Sanchez grimace. Il n’y a pas d’âge pour un ball-trap humain, en revanche cinquante-trois ans, c’est un peu vieux pour un choc de mêlée. Galante, indemne, la Chouette l’aide à se relever.

- Merci pour votre coopération, lâche le justicier, en envoyant déjà son grappin sur le bord d’un immeuble arrosé de suie. Je vous recontacterai.

- Ça j’en doute, l’emplumé, répond le professeur en époussetant sa tenue de cabaret. Au passage, vous avez un sacré nom de merde pour ce que vous pouvez faire. Comment avez-vous mis la main sur…

- Très drôle. Adieu.

Et il plante Sanchez là, debout dans les ordures, s’élançant vers les toits parisiens. Son royaume nocturne.

Dommage, ne peut s’empêcher de penser le professeur. Il aurait au moins voulu savoir comment ce type pouvait se mouvoir ainsi. Ses pensées sont interrompues par le retour de Jean-Louis, tout essoufflé.

- Professeur, vous avez-vu ?

- Oui, merci je vais bien aussi.

- Vous n’êtes pas digne de mon inquiétude, mais vous avez vu ça ?

- Un type qui se prend pour un strigidé massacrer de sang froid une vingtaine de malfrats avides de pognons ? Oui et il y a mieux.

- Vraiment ?

- Tout à fait. Avez-vous remarqué que lui et moi avions combattu ensemble, pendant que vous vous planquiez dans les escaliers !? Même une mamie s’est montrée plus utile que vous, Verne !

- Hé ! Je vous signale que sans moi…

- La bombe n’aurait pas sauté ? Je vous rassure, j’aurais pressé le bouton si vous vous en étiez montré incapable. D’ailleurs, je vois que vous n’éprouvez pas le moindre remords non plus à l’idée de toutes les vies perdues.

- Bref ! Maintenant, il vaut mieux décamper avant l’arrivée des autorités. J’ai tout sauf envie de leur expliquer que nous n’y sommes pour rien…

- Pour rien, vous êtes sûr ?

- Ne me coupez pas vous non plus ! réplique Jean-Louis, hystérique. Il faut qu’on se tire, vite !

- Je vous suis.

- Quoi, vous n’utilisez pas votre bracelet ?

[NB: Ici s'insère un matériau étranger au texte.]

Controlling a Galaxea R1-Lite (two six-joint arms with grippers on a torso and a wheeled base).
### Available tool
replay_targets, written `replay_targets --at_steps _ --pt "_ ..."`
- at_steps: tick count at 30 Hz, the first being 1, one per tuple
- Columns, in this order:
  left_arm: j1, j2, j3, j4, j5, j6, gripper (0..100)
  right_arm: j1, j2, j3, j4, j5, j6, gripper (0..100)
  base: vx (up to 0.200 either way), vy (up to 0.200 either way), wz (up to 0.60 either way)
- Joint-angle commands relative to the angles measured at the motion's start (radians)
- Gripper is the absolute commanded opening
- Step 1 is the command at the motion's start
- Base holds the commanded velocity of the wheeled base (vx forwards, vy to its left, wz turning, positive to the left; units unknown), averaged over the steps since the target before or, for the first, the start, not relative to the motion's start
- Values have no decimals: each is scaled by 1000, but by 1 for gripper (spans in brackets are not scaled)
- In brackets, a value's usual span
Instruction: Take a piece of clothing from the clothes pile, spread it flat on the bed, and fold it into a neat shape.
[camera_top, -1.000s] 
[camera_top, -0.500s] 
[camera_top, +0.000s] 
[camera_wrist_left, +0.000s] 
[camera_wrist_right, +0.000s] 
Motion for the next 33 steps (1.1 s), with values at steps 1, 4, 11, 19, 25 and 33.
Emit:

- Non, je veux savoir comment vous allez gérer votre merdier. Passez devant, Verne. Allez rejoindre votre Honorine.

- Elle s’appelle…

- Je sais ! Cassez-vous, là, espèce de boulet !

Jean-Louis balbutie, ambitieux d’avoir le dernier mot, mais le professeur ne lui prête plus la moindre attention. Il trottine vers la venelle encrassée à la suite des retardataires. Au passage, il salue sarcastiquement Enora, qui le regarde sans comprendre. A Philibert, un peu plus loin, l’épaule en sang, il donne une claque dans le dos. “Pas mal pour un gratte-papier”, lâche-t-il en passant. Le rédacteur en chef a ce soir tout donné, y compris sa dignité. Au point où il en est, lui se décide à attendre l’arrivée des bleus. Ce n’est pas comme s’il pouvait encore marcher de toute façon et puis si le gouvernement pouvait faire un geste pour sa bravoure, il n’allait pas cracher dans le potage.